**TASK DETAILS:**
A faithful copy is needed of the lines below from the one with "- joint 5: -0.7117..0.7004" up to and including the one with "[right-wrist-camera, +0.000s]"; set it down with no pictures and no other lines.

**ENTRIES PROVIDED:**
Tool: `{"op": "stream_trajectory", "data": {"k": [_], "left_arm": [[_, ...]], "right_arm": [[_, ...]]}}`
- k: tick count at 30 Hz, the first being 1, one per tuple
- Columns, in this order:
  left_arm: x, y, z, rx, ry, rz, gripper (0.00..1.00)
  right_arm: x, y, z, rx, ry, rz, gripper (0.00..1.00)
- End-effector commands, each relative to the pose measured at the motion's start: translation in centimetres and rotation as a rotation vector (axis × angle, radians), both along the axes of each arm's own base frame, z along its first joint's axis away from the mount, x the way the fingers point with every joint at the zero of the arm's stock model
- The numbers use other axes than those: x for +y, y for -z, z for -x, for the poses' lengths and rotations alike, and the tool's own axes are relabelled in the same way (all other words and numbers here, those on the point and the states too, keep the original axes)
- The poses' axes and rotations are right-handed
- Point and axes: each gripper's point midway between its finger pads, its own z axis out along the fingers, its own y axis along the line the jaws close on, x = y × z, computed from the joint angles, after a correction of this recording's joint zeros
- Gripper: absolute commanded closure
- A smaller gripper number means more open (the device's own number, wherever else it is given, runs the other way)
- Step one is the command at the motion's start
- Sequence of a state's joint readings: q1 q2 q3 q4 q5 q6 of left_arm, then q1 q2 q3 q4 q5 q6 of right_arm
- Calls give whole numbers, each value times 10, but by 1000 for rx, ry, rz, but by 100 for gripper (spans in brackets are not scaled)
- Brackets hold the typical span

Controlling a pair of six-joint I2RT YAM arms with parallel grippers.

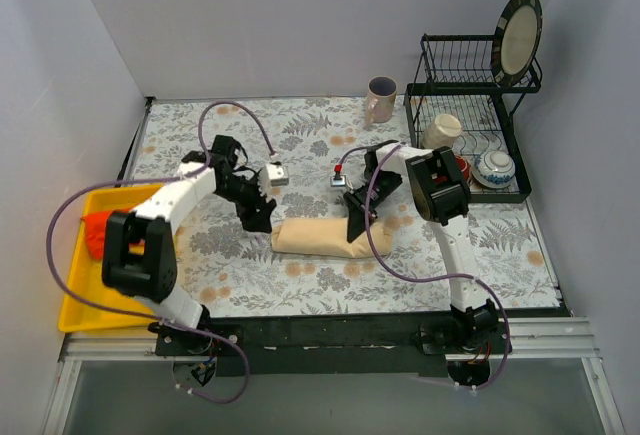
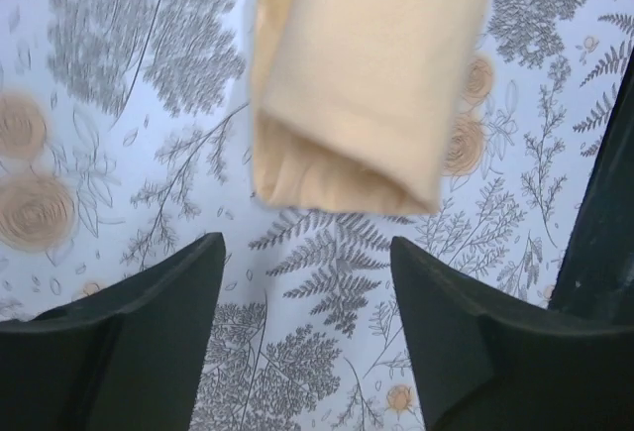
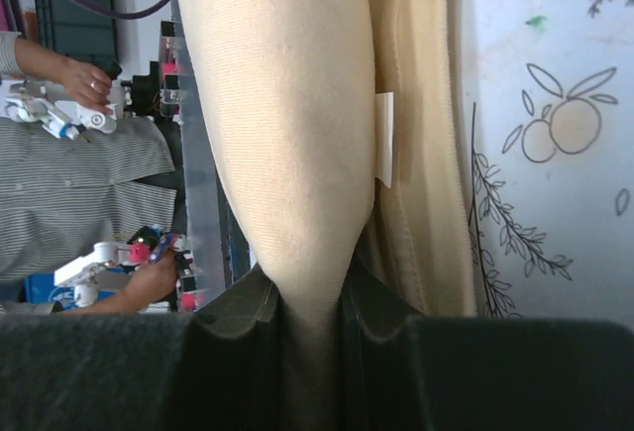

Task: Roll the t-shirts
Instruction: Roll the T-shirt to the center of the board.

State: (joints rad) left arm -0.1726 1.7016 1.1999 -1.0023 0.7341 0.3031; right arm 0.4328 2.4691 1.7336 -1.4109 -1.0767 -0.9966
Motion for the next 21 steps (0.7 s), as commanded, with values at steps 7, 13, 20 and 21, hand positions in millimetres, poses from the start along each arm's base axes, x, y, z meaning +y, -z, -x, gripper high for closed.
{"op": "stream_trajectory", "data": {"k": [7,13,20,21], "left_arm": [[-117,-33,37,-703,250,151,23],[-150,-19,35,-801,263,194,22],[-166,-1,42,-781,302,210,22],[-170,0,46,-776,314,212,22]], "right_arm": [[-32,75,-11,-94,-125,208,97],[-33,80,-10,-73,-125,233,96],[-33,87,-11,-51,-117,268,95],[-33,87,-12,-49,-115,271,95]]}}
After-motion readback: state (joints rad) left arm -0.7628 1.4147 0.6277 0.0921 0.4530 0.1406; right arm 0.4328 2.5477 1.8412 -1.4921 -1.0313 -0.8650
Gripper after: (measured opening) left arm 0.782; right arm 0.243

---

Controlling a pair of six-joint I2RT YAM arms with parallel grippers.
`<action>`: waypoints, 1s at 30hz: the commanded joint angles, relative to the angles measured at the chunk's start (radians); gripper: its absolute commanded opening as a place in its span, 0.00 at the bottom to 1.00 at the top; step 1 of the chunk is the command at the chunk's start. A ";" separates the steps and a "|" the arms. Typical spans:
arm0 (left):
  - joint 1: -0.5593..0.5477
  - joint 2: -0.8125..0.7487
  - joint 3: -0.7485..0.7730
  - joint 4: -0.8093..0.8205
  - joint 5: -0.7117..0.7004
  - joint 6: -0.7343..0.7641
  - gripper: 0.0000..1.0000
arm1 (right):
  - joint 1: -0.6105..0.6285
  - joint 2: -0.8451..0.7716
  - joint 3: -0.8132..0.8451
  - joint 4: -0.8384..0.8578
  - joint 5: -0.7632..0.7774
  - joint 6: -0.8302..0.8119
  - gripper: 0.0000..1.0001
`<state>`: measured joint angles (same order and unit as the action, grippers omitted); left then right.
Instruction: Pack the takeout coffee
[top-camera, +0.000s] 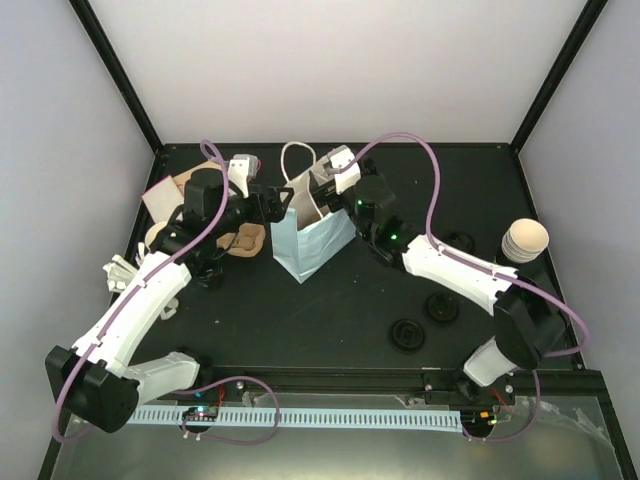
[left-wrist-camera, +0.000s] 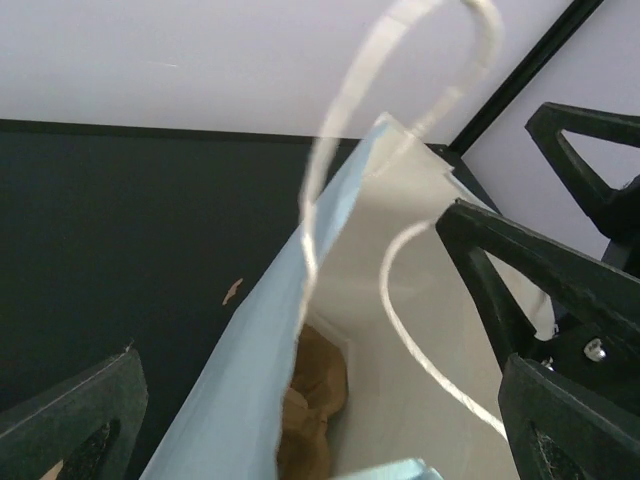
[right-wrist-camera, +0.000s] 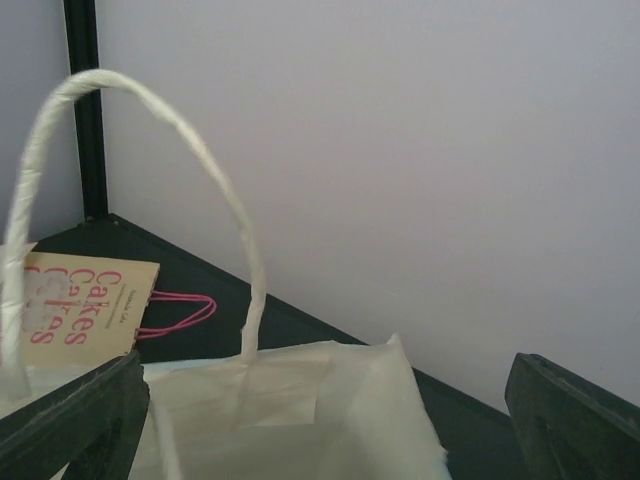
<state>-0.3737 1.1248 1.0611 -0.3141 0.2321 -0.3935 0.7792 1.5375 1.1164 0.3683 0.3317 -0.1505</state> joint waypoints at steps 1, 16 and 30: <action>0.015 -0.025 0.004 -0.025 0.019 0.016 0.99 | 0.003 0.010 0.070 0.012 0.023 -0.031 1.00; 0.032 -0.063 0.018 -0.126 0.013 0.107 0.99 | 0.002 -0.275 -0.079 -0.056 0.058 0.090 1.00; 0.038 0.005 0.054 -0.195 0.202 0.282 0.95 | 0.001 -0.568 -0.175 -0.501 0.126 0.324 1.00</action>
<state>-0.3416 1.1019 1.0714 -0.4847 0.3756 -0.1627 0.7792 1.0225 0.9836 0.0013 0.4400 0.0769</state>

**EXERCISE SOLUTION:**
  - joint 5: -0.7117..0.7004
  - joint 6: -0.7343..0.7641
  - gripper: 0.0000..1.0000
arm1 (right):
  - joint 1: -0.6105..0.6285
  - joint 2: -0.8451..0.7716
  - joint 3: -0.8132..0.8451
  - joint 4: -0.8384..0.8578
  - joint 5: -0.7632..0.7774
  - joint 6: -0.8302..0.8119
  - gripper: 0.0000..1.0001
`<state>`: measured joint angles (same order and unit as the action, grippers omitted); left then right.
Instruction: Pack the takeout coffee
[top-camera, +0.000s] 
[left-wrist-camera, +0.000s] 
[right-wrist-camera, +0.000s] 

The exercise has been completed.